The Ottawa ACADRE centre is now working on setting up its advisory board, which will have representation from a number of national Aboriginal organizations, including the Assembly of First Nations, the Metis National Council, the Inuit Tapiriiksat Kanatami, the Congress of Aboriginal Peoples, and the Native Women's Association of Canada. It will be the advisory board's job to decide how the money will be spent.

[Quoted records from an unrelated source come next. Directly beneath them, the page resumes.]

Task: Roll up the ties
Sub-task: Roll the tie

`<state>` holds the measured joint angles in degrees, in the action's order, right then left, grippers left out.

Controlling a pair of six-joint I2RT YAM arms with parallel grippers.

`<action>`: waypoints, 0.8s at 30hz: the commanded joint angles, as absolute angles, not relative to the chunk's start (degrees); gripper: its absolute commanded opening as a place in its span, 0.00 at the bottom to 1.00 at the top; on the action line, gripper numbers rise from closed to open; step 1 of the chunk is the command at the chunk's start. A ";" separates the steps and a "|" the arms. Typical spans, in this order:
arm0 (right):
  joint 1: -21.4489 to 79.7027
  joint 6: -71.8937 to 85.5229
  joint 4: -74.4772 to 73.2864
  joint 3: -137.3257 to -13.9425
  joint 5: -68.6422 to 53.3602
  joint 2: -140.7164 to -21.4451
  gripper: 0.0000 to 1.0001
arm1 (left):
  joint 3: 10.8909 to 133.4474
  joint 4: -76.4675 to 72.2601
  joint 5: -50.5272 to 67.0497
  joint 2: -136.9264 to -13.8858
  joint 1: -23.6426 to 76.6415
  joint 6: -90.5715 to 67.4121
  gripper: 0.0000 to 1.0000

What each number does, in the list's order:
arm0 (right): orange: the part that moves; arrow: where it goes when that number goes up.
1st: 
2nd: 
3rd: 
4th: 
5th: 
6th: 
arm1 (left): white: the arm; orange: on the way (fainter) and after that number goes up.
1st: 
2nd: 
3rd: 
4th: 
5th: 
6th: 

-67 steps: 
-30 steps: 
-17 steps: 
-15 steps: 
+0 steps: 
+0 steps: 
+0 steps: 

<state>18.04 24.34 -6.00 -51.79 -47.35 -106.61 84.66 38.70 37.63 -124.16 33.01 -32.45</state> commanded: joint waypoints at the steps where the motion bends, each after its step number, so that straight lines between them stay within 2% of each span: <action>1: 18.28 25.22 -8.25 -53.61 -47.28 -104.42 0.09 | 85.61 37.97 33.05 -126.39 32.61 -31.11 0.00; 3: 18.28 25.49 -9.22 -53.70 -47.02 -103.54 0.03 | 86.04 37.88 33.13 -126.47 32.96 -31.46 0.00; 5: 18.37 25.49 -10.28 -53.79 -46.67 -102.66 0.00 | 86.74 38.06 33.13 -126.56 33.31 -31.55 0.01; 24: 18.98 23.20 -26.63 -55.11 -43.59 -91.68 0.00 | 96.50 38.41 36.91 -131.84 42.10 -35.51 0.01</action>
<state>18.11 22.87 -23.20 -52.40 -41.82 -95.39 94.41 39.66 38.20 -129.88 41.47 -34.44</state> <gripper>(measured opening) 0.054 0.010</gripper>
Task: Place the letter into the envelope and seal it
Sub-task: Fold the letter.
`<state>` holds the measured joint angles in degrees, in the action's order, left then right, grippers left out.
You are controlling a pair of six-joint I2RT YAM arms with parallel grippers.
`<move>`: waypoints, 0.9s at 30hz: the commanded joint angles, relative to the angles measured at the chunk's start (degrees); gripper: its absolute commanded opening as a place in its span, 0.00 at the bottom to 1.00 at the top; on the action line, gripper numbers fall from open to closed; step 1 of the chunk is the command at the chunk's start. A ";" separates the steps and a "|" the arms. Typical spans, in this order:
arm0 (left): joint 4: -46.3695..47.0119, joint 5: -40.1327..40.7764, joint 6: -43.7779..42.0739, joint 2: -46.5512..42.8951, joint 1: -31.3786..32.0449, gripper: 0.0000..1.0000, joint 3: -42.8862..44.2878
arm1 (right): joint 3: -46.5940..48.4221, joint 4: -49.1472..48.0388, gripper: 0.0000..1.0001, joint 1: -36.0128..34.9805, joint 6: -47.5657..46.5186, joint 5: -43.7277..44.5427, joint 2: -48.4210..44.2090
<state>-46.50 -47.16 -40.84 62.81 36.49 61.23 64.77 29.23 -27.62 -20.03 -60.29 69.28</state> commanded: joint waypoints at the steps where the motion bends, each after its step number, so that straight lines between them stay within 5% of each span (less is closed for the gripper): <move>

"They won't be there to consider its scientific merit. That will be part of what my job is, to make sure what goes forward to them has scientific merit. But they would be deciding on its social relevance, and whether it fits with what their organizations believe ought to be done," Andersson explained.

Once the advisory board is in place, the work will begin on deciding who will receive the available funding. The centre will be funding studentships for summer students, masters students, and doctoral students, and will also be funding research projects.

"We're, if you like, almost a sort of small society of groups that are promoting Aboriginal health research," Andersson said of the ACADRE network, which in the future is expected to grow beyond the four centres now being set up.

"What we're looking at, and what we're slowly starting to talk about as we're all getting our shows on the road, is how we can use our strengths. They're not the same strengths. We're particularly strong at the fild of community-based epidemiology. Another group is particularly strong with cardiovascular and thoracic. Another one more social capital and governance issues. If you put all of those together, that's a very strong faculty in Aboriginal health research. And I think that that's really worth having. That's a big step forward."